▶ **WORK INSTRUCTIONS**: Make a word-for-word copy of the entries below from their first line through the line with "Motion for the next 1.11", and add nothing.

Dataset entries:

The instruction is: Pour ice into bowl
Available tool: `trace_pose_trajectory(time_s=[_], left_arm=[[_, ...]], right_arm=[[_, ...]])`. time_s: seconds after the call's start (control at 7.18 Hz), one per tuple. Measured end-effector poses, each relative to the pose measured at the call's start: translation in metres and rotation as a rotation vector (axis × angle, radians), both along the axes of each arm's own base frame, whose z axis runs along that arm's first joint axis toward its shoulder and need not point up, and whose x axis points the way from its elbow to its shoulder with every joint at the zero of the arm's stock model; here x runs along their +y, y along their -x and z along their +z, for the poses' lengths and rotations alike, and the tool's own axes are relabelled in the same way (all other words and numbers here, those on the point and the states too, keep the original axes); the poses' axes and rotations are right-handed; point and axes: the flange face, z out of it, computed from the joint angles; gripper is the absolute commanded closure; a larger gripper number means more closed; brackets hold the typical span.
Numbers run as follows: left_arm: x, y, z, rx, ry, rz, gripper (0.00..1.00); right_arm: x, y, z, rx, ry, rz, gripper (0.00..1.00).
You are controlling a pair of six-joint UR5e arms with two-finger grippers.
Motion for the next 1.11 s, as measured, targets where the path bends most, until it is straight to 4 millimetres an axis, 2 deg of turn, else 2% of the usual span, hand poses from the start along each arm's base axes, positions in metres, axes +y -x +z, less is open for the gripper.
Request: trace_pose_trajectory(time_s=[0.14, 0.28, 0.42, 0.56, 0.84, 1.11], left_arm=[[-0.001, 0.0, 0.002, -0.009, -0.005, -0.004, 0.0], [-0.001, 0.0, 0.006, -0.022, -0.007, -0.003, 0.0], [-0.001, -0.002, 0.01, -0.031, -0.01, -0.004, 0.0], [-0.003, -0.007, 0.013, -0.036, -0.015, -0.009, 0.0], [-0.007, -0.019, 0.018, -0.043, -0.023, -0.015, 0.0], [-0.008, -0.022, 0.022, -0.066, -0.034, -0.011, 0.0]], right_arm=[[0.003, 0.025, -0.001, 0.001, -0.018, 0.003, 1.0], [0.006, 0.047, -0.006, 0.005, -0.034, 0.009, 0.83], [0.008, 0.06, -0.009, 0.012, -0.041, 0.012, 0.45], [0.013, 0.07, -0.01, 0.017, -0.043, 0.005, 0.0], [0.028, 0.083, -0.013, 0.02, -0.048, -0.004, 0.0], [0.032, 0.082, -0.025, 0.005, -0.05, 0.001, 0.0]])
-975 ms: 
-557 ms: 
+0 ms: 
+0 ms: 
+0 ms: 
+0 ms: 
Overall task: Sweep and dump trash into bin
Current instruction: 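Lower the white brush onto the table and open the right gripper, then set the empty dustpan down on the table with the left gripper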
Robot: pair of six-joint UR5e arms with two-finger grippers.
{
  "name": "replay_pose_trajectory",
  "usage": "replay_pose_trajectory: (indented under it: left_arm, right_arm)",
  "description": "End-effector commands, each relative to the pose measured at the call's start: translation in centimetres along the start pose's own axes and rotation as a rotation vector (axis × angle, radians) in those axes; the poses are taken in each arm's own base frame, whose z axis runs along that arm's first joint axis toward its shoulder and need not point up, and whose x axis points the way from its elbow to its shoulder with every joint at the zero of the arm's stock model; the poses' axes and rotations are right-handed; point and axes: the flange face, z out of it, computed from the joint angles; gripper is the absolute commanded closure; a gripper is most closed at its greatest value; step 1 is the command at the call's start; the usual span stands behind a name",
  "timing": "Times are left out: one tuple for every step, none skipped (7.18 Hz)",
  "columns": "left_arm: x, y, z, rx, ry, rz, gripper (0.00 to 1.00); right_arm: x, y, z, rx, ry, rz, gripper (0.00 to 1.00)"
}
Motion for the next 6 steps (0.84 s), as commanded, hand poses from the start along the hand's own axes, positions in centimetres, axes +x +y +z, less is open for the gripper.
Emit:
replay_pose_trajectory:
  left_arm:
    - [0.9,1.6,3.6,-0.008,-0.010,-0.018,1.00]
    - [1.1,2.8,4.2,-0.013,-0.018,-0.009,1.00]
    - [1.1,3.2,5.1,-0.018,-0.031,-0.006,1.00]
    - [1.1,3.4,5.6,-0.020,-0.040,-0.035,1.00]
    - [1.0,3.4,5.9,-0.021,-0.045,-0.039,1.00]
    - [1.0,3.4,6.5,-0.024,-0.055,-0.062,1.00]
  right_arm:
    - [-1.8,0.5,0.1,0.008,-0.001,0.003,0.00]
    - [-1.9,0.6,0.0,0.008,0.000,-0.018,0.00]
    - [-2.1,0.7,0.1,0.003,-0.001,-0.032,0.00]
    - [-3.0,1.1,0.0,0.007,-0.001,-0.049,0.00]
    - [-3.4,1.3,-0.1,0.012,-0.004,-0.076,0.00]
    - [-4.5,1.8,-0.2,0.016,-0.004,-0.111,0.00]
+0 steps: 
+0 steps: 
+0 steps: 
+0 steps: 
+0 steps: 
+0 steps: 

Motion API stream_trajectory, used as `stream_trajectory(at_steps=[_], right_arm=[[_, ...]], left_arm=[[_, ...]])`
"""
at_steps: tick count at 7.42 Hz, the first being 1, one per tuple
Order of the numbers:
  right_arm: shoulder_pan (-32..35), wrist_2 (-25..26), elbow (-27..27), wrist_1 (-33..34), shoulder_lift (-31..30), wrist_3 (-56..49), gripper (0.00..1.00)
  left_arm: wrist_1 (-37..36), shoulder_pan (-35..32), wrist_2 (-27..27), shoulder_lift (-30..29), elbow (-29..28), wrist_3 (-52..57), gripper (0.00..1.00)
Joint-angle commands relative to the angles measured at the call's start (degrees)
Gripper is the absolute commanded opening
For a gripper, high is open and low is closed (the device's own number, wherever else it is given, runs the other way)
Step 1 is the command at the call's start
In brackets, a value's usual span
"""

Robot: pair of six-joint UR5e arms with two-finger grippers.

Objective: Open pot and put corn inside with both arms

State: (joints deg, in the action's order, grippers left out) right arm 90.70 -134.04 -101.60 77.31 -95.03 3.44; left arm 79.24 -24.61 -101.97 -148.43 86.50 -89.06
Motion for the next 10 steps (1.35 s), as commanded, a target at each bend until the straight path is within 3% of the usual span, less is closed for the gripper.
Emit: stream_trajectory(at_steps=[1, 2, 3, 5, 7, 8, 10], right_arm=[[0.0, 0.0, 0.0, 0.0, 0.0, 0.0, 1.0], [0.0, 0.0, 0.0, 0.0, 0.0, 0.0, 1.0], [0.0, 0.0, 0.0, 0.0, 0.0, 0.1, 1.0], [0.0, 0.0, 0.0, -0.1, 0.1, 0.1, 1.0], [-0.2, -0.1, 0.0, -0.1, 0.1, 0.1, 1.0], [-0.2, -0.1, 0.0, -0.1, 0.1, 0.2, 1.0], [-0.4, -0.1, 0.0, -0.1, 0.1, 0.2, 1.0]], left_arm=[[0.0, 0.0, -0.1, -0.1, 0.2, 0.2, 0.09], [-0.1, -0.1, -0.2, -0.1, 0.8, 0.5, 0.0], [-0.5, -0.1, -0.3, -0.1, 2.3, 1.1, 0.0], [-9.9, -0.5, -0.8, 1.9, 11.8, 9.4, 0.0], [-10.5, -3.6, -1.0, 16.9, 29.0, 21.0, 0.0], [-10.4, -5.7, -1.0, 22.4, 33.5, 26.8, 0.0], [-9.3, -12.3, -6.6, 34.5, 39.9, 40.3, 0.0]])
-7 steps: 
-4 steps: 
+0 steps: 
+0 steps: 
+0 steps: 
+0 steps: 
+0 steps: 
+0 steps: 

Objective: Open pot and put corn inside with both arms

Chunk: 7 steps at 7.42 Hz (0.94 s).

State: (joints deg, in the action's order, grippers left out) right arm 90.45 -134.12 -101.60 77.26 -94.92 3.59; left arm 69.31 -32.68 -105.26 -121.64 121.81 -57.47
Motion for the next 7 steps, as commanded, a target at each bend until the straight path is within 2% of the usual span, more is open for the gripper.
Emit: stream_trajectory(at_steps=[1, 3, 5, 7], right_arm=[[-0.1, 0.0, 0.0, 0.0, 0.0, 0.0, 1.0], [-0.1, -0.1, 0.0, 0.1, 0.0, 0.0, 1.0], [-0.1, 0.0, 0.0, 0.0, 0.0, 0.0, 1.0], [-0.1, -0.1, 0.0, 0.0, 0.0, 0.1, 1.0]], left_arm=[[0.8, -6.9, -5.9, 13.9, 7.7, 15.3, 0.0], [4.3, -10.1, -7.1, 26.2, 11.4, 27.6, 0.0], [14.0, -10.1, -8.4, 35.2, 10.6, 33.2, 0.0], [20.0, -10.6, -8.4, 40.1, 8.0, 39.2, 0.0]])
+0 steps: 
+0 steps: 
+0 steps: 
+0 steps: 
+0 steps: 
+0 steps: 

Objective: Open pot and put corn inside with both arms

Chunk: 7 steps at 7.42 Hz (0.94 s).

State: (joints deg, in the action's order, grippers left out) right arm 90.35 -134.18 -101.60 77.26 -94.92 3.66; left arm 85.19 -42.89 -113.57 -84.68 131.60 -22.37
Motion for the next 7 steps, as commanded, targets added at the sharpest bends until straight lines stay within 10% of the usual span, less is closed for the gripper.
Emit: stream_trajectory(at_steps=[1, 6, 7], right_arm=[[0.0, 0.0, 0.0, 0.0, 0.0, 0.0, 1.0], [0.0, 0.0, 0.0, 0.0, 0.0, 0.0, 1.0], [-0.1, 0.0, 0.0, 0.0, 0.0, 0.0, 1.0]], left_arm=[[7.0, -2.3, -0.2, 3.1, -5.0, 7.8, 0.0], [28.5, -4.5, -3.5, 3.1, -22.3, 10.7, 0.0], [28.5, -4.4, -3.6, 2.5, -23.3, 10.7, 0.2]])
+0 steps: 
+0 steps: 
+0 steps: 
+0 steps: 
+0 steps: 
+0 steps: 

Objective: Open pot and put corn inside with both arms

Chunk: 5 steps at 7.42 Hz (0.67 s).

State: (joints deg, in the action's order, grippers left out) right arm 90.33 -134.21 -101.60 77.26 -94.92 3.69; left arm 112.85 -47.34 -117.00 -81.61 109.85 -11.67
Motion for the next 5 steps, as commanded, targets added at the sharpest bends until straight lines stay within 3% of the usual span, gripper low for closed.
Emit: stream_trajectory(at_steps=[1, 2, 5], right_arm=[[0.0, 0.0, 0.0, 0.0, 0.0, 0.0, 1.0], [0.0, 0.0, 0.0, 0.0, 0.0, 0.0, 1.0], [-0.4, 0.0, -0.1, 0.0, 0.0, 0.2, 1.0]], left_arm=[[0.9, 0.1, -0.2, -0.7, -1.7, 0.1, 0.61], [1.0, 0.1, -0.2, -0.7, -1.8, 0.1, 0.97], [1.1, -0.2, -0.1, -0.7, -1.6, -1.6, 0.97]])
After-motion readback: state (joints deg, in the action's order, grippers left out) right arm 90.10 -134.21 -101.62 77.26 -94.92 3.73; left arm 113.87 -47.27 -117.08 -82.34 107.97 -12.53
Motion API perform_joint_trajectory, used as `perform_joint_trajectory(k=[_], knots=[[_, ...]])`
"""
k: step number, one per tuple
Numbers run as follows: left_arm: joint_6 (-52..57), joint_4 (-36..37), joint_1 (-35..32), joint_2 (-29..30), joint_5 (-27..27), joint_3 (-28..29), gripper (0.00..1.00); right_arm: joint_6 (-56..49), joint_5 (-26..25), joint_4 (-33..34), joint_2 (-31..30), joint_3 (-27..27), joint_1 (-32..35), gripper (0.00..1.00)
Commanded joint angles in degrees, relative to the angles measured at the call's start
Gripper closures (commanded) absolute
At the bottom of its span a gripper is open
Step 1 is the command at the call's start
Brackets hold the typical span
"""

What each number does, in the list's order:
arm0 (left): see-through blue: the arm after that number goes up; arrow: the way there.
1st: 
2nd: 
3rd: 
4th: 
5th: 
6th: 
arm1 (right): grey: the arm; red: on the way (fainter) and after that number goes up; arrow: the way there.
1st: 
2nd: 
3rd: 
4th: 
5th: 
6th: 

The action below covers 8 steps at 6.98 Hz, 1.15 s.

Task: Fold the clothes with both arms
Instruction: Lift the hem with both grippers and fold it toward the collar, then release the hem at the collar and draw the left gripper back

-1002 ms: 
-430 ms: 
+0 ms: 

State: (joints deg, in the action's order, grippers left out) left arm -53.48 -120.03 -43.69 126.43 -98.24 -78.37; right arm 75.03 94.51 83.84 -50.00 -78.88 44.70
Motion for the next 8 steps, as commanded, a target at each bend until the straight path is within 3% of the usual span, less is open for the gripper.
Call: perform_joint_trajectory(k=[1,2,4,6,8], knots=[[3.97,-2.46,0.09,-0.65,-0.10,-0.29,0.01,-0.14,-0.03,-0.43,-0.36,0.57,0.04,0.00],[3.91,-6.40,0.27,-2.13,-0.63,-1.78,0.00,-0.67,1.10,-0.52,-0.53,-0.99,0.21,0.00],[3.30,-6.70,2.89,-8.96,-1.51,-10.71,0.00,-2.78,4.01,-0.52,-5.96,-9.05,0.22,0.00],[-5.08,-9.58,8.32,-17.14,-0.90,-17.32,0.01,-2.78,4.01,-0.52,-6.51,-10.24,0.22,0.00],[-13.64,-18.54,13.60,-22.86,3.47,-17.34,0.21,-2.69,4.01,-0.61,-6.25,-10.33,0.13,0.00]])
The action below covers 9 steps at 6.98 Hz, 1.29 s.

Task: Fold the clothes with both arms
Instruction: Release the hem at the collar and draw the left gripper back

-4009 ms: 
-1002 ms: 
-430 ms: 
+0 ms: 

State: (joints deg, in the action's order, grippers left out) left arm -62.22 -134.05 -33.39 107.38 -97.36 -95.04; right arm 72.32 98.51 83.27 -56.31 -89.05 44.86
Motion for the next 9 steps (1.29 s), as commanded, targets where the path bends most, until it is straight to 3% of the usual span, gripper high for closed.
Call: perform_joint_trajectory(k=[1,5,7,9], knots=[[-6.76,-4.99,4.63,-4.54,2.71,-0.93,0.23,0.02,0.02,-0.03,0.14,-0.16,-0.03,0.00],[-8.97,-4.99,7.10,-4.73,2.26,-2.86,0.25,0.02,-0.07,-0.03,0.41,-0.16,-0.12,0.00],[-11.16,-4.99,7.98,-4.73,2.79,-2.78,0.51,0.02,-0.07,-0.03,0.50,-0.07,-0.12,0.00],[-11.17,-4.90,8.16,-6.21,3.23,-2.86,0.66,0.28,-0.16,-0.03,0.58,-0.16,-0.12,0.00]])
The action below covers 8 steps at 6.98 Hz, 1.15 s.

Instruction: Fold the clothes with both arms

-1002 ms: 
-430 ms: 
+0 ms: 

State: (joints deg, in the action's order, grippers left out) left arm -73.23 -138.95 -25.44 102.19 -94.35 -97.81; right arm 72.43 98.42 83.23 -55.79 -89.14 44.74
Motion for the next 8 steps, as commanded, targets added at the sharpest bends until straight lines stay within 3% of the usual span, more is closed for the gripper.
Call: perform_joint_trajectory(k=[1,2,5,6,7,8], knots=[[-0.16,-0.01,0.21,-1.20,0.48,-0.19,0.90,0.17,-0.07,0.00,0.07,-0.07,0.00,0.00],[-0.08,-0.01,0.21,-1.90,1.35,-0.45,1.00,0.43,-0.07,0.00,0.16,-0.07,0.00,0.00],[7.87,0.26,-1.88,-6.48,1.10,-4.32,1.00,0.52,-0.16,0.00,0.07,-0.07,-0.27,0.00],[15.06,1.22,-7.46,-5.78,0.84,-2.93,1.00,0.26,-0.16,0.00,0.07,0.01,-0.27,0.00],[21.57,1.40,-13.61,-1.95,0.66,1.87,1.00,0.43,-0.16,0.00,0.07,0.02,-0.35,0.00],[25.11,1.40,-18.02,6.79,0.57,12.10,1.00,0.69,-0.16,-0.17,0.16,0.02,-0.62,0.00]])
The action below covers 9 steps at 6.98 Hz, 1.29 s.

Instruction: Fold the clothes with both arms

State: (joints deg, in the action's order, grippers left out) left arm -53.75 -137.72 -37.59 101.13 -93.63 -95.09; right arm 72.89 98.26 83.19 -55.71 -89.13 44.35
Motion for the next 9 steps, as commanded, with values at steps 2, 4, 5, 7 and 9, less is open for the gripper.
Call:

▶ **RESPONSE BELOW**:
The instruction is: Pour ice into bowl
Available tool: `trace_pose_trajectory(time_s=[_], left_arm=[[_, ...]], right_arm=[[_, ...]])`. time_s: seconds after the call's start (control at 7.18 Hz), one per tuple. Measured end-effector poses, each relative to the pose measured at the call's start: translation in metres and rotation as a rotation vector (axis × angle, radians), both along the axes of each arm's own base frame, whose z axis runs along that arm's first joint axis toward its shoulder and need not point up, and whose x axis points the way from its elbow to its shoulder with every joint at the zero of the arm's stock model; here x runs along their +y, y along their -x and z along their +z, for the poses' lengths and rotations alike, and the tool's own axes are relabelled in the same way (all other words and numbers here, those on the point and the states too, keep the original axes); the poses' axes and rotations are right-handed; point and axes: the flange face, z out of it, computed from the joint angles; gripper is the absolute commanded closure; a larger gripper number means more closed; brackets hold the typical span.
Numbers run as follows: left_arm: x, y, z, rx, ry, rz, gripper (0.00..1.00); right_arm: x, y, z, rx, ry, rz, gripper (0.00..1.00).
You are controlling a pair of six-joint UR5e arms with two-finger grippers.
Motion for the next 1.11 s, as measured, targets where the path bends most, until it is straight to 4 millimetres an axis, 2 deg of turn, else 2% of the usual span, hand poses from the start along each arm's base axes, positions in metres, axes +y -x +z, less is open for the gripper.

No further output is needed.